Many techniques have been developed in an attempt to measure the interfacial adhesion, such as Scotch tape, indentation and four-point bending [9], [10]. Recently, the study of post-buckling morphology has been used to calculate the interfacial energy release rate and provide an in-depth understanding of the buckling mechanism [11], [12]. The film buckling is due to the release of strain energy from thermal or lattice mismatch between different materials of the films. This leads to the delamination of the film with straight, circular or zigzag (telephone cord) patterns. The straight-sided blister is well studied and modeled as a two dimensional Euler column which was characterized by von Karman non-linear plate theory with fully clamped edges. The circular blister is an axis-symmetric counterpart to the straight-sided buckle, and can be simulated with similar non-linear plate theory with clamped boundary at the blister edge [11]. Telephone cord buckle happens more commonly, and has also been observed when integrating metal on low-k dielectrics [13], [14]. However, due to the challenge in modeling the telephone cord buckling, simplified models are often adopted, such as the straight buckle model and the asymptotic solution of the circular blister [13], [15]. The accuracy of straight buckle model for telephone cord structure is yet to be determined, since the mode mixity in their curved crack fronts is different; while for the asymptotic solution of circular blister, it is an approximation for buckling deflection when it is much smaller than the film thickness, which is not always the case for thin film buckling. Recently, a pinned circular blister analysis was used to model wavy telephone cord buckling [16]. It is based on the circular blister model, with an additional clamping boundary at the center of the blister. This model has also been compared with the four-point bending technique, both of which produce similar results in the interface adhesion study [17].
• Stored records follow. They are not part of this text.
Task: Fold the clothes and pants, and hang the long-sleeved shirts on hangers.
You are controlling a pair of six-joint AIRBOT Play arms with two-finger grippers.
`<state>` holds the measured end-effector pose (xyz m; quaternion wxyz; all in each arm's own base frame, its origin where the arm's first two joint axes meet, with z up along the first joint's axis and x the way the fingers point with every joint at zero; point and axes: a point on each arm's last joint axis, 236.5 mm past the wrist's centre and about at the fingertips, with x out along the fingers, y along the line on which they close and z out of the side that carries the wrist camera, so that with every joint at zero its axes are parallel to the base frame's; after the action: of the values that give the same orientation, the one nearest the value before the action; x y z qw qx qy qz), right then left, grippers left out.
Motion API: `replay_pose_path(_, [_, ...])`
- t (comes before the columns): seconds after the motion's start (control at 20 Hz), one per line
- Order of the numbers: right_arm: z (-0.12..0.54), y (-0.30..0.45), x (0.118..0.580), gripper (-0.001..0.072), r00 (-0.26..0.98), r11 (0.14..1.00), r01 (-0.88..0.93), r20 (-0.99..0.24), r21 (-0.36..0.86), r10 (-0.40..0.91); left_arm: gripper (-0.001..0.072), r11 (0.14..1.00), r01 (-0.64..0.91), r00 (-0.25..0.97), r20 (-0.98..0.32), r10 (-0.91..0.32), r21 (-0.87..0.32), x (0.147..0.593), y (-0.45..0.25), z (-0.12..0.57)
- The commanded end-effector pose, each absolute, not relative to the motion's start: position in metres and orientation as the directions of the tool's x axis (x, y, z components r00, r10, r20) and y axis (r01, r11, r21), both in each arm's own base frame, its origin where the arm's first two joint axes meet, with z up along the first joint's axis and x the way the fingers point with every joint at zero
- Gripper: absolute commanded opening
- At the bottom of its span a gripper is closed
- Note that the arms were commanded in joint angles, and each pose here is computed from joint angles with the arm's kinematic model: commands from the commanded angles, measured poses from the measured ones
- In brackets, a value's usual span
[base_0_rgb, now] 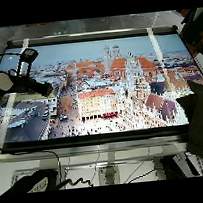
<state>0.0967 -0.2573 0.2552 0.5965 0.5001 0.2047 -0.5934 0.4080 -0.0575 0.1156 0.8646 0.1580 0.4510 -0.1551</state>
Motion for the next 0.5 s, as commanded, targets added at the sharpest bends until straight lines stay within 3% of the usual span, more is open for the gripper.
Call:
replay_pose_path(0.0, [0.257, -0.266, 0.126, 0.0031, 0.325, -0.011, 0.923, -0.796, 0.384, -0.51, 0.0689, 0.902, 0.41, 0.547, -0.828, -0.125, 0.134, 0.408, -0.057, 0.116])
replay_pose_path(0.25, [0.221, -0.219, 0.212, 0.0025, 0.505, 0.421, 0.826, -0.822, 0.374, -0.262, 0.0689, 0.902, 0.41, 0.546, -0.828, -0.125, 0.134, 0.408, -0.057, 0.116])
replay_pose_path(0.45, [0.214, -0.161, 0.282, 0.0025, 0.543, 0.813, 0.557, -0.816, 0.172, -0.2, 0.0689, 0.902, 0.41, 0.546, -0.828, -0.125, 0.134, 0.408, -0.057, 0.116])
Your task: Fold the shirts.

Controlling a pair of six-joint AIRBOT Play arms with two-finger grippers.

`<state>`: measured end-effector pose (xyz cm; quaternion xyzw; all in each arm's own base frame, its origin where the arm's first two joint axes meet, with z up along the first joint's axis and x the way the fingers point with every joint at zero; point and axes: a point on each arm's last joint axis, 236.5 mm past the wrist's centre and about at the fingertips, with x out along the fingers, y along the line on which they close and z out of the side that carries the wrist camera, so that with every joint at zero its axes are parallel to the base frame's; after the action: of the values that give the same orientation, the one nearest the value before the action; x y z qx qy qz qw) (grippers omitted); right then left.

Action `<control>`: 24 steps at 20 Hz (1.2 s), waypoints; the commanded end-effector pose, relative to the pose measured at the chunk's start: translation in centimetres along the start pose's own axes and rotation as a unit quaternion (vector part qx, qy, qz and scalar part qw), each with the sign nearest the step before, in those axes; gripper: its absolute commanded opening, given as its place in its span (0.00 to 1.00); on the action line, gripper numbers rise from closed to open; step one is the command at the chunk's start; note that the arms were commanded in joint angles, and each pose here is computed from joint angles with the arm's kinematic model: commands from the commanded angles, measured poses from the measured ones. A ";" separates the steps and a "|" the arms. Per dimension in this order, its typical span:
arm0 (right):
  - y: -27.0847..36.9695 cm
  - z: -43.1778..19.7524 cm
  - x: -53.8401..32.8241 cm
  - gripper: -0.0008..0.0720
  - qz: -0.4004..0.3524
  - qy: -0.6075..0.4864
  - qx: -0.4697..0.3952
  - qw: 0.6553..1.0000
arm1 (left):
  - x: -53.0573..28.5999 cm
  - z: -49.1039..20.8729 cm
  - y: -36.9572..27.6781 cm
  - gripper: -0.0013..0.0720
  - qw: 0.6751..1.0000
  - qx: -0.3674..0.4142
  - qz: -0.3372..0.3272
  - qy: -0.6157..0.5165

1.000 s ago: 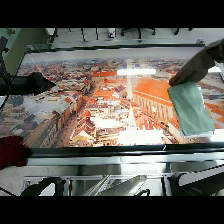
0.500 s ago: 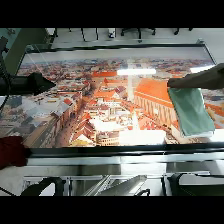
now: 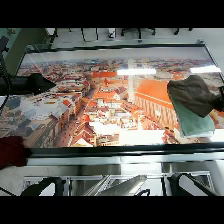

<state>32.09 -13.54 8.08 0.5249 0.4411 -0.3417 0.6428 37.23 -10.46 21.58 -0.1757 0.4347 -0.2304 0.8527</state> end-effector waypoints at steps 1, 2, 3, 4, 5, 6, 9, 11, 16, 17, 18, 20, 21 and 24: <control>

In this article, we report the telephone cord buckle structures of Ta (a widely proposed adhesion layer) and Cu on low-k dielectric. After the delaminated interfaces were identified by focused ion beam (FIB) and scanning electron microscopy (SEM), the morphology of the buckled surface was imaged using atomic force microscope (AFM). Pinned circular blister model was used to simulate the telephone cord buckling surface morphology. The interfacial energy release rate and phase angle for metal/low-k dielectric interface were extracted and compared based on the simulation.
Section snippets
Experiment
The porous low-k dielectric is methyl silsesquioxane (MSQ) with dielectric constant 2.4, provided by Freescale Semiconductor, Inc. The 300 nm film was spin-coated on 6.8 nm thermal oxide on n-type Si(1 0 0) substrate. The porosity is 33%, with 3.6 nm average pore diameter. The nominal stoichiometry of bulk/dense MSQ is SiO1.5(CH)0.5 and a dielectric constant of 2.8–3.0 [18]. Ta and Cu films were deposited on MSQ using a CVC® DC Magnetron Sputterer. The film delamination was triggered by indenting
Analytical model
The surface profile of the buckled surfaces is modeled by numerically integrating the coupled non-linear axis-symmetric von Karman equations for pinned circular blisters [16],where are the normalized radial distance, normal deflection and radial membrane force in the plate, respectively. p is a normal pressure chosen to be sufficiently small during calculation. This model is developed from the well-studied circular blister
Results and discussion
Fig. 1a shows an optical image of the film buckling after Ta deposition on MSQ. This Ta film is around 130 nm thick and was deposited through a shadow mask with 1 mm diameter apertures. These circular metal/MSQ/Si capacitors were originally for electrical test purpose. When the tungsten probe was in contact with the top metal gate, the buckling was triggered. It is similar to indentation, that an indenter penetrates through the films, causing film debonding and blister formation to release the
Conclusion
Telephone cord buckling was observed in Ta and Ta/Cu stressed overlayer on MSQ. The FIB-SEM was used to identify the delaminated interfaces, which are at metal–MSQ interface. The AFM measured buckling surface morphologies were well fitted by the pinned circular blister model, and the adhesion energies for Ta/MSQ and Cu/MSQ interfaces were evaluated to be 7.90 J/m2 and 3.34 J/m2, respectively, both with 87° phase angle.
Acknowledgements
This work was partially supported by Semiconductor Research Corporation (SRC) and National Science Foundation (NSF) of USA under Grant Number 0506738. We thank Greg S. Spencer for providing the porous MSQ films.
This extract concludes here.